TASK INSTRUCTIONS: Restate the records exactly. Include all of them.

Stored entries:
+---+

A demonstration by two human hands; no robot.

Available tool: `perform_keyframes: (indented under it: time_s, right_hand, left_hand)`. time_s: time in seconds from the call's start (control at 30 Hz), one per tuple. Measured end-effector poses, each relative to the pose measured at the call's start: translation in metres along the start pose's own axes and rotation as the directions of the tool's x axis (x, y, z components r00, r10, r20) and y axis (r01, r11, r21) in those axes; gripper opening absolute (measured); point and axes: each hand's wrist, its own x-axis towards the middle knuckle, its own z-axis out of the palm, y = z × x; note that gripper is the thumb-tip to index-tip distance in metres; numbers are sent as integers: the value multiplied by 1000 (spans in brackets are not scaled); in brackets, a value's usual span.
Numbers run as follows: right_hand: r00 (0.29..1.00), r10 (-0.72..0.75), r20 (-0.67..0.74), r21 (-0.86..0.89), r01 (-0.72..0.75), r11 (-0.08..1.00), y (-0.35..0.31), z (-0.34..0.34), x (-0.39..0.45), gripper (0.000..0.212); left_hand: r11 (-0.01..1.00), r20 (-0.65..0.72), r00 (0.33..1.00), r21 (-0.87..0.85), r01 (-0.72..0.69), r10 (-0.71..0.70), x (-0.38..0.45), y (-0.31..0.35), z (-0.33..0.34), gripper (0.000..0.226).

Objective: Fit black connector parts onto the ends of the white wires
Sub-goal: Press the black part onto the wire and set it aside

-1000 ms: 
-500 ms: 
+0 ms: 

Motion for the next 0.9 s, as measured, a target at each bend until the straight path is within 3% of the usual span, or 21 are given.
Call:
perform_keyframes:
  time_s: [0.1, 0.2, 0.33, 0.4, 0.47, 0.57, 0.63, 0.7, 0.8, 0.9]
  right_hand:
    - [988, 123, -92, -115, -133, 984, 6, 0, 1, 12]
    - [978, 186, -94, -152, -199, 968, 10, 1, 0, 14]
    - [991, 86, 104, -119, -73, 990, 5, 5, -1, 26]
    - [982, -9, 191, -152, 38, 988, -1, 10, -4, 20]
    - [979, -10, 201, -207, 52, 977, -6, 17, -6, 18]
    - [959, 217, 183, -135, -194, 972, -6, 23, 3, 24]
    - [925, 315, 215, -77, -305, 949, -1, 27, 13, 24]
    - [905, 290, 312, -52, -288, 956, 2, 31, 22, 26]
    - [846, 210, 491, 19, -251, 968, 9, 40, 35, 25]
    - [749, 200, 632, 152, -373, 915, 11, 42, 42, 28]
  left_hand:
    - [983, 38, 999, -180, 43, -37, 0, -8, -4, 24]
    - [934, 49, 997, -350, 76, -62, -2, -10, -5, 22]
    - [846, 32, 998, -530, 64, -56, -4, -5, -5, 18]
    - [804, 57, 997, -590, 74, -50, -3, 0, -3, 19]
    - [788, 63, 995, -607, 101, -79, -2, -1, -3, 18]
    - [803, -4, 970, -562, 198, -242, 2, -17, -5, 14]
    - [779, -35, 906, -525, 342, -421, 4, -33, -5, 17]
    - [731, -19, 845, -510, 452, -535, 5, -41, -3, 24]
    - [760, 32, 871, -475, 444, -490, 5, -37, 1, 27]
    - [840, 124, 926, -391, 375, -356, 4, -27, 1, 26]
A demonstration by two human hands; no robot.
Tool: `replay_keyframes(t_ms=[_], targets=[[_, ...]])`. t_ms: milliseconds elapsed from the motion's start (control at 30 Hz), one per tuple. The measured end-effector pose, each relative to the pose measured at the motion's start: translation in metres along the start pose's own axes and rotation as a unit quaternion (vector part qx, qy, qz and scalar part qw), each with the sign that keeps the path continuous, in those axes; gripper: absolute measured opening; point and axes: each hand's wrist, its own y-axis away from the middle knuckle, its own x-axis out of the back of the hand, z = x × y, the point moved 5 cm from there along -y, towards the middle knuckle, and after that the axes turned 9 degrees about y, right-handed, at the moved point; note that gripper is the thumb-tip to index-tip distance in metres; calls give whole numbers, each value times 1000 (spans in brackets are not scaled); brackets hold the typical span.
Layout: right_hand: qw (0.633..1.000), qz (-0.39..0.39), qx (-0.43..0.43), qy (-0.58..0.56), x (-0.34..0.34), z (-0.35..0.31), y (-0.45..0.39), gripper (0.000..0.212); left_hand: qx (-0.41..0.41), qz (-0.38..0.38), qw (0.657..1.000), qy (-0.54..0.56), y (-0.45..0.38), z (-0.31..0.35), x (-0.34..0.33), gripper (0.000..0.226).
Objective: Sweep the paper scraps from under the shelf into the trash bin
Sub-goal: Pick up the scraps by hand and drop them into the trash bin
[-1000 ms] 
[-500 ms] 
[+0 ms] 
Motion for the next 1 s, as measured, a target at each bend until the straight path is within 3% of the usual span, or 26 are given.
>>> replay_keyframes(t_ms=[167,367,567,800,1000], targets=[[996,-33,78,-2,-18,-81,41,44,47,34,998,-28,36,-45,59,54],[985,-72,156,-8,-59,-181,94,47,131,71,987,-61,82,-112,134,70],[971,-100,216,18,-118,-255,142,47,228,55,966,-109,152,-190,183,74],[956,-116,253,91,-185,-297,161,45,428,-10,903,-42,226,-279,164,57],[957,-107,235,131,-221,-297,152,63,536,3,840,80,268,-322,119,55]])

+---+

WRITTEN SOLUTION:
A demonstration by two human hands; no robot.

Available tool: `perform_keyframes: (indented under it: time_s, right_hand, left_hand)`. time_s: time in seconds from the call's start (control at 30 Hz), one per tuple. Measured end-effector poses, each relative to the pose measured at the call's start: translation in metres along the start pose's own axes and rotation as the directions of the tool's x axis (x, y, z components r00, r10, r20) and y axis (r01, r11, r21) in those axes; gripper opening absolute (measured); point and axes: each hand's wrist, its own x-axis towards the middle knuckle, its own z-axis out of the palm, y = z × x; note that gripper is the thumb-tip to index-tip distance in metres; numbers are sent as integers: the value multiplied by 1000 (spans in brackets are not scaled); in brackets, a value's usual span.
Numbers run as follows: right_hand: r00 (0.29..1.00), r10 (-0.72..0.75), r20 (-0.67..0.74), r21 (-0.86..0.89), r01 (-0.72..0.75), r11 (-0.08..1.00), y (-0.35..0.31), z (-0.34..0.34), x (-0.39..0.45), gripper (0.000..0.212); left_hand: r11 (-0.01..1.00), r20 (-0.65..0.72), r00 (0.33..1.00), r21 (-0.87..0.85), r01 (-0.72..0.69), r10 (-0.71..0.70), x (-0.38..0.45), y (-0.31..0.35), z (-0.33..0.34), gripper (0.000..0.226).

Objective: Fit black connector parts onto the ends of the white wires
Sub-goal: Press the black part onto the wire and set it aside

-1000 ms: 
-500 ms: 
+0 ms: 

Motion for the next 0.9 s, as measured, a target at each bend until the straight path is within 3% of the usual span, or 21 are given.
Call:
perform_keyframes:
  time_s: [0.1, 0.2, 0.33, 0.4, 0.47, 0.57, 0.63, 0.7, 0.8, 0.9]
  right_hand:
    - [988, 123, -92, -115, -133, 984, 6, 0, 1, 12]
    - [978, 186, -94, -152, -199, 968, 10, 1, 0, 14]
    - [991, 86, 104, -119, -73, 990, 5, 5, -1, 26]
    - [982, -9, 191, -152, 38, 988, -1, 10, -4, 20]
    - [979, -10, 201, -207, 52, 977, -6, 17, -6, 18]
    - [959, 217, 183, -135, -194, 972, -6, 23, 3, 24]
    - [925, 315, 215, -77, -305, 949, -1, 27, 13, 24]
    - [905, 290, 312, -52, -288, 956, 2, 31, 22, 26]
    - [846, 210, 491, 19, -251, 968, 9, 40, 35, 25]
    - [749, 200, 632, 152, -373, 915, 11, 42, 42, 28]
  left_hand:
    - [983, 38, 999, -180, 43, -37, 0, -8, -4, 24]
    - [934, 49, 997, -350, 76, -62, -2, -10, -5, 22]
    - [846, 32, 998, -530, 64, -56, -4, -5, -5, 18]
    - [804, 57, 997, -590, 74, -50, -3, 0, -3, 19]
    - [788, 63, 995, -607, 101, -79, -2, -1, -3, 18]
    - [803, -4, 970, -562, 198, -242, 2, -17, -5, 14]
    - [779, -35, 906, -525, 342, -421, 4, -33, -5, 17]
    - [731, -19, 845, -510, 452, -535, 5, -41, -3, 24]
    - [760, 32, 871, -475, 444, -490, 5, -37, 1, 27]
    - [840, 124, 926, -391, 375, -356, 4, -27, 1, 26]
A demonstration by two human hands; no robot.
Tool: `replay_keyframes(t_ms=[_], targets=[[_, ...]])`. t_ms: milliseconds elapsed from the motion's start (control at 30 Hz), one per tuple. The measured end-effector pose, each relative to the pose measured at the motion's start: translation in metres along the start pose's own axes and rotation as a unit quaternion (vector part qx, qy, qz and scalar part qw), each with the sign that keeps the path continuous, in those axes; gripper: absolute measured opening; point and axes: each hand's wrist, its own y-axis away from the middle knuckle, its own x-axis out of the back of the hand, z = x × y, the point moved 5 cm from there along -y, towards the middle knuckle, and after that the axes turned 9 degrees about y, right-handed, at the moved point; note that gripper is the thumb-tip to index-tip distance in metres; calls give whole numbers, each value times 1000 (spans in brackets are not scaled); brackets hold the typical span.
Layout: right_hand: qw (0.633..1.000), qz (-0.39..0.39), qx (-0.43..0.43), qy (-0.58..0.56), x (-0.34..0.34), z (-0.35..0.31), y (-0.45..0.39), gripper (0.000..0.212); left_hand: qx (-0.41..0.41), qz (-0.38..0.38), qw (0.657..1.000), qy (-0.54..0.56), y (-0.45..0.38), z (-0.31..0.35), x (-0.34..0.33), gripper (0.000..0.226).
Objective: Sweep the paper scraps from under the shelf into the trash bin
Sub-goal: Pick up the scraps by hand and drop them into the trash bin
[-1000 ms] 
[-500 ms] 
[+0 ms] 
Motion for the next 1 s, as measured, a target at each bend until the straight path is within 3% of the usual span, or 26 are given.
>>> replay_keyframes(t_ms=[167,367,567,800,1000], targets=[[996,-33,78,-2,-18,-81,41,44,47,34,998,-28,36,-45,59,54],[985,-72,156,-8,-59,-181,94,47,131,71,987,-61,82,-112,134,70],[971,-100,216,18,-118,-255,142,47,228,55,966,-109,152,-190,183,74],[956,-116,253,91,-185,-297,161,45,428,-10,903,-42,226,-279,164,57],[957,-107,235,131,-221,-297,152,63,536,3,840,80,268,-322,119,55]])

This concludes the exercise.